_Given material_
Content starts

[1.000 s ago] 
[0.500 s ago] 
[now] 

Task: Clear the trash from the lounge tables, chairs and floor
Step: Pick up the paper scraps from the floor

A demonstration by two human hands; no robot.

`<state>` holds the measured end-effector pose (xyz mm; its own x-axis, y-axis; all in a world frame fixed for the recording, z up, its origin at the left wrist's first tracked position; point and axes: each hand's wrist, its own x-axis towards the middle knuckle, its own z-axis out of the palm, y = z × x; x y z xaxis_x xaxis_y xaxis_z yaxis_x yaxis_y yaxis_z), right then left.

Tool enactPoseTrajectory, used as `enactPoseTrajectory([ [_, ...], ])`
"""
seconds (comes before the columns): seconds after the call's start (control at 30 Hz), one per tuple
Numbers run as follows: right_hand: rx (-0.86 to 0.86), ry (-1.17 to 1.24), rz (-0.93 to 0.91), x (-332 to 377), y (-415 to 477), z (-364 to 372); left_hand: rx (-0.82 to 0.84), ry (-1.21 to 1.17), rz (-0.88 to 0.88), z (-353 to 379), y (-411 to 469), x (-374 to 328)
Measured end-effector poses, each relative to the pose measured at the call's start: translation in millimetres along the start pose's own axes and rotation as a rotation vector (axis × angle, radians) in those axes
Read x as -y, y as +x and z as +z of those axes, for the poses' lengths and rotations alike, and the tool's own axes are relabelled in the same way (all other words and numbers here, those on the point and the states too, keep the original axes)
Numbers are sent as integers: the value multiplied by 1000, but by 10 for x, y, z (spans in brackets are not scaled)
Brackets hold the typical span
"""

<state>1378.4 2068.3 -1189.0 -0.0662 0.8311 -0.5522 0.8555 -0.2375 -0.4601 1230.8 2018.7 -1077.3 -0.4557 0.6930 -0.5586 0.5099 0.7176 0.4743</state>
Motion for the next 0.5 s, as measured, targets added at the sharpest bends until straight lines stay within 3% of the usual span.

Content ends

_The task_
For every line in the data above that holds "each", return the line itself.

_Answer section_
`<state>` holds the measured end-effector pose (xyz mm; its own x-axis, y-axis; all in a world frame fixed for the recording, z up, its origin at the left wrist's first tracked position; point and axes: each hand's wrist, its own x-axis towards the middle knuckle, its own z-axis out of the palm, y = z × x; x y z xaxis_x xaxis_y xaxis_z yaxis_x yaxis_y yaxis_z), right then left.
Measured end-effector poses, each relative to the pose measured at the call's start: translation in millimetres along the start pose's own axes and rotation as a rotation vector (axis × angle, radians) in those axes

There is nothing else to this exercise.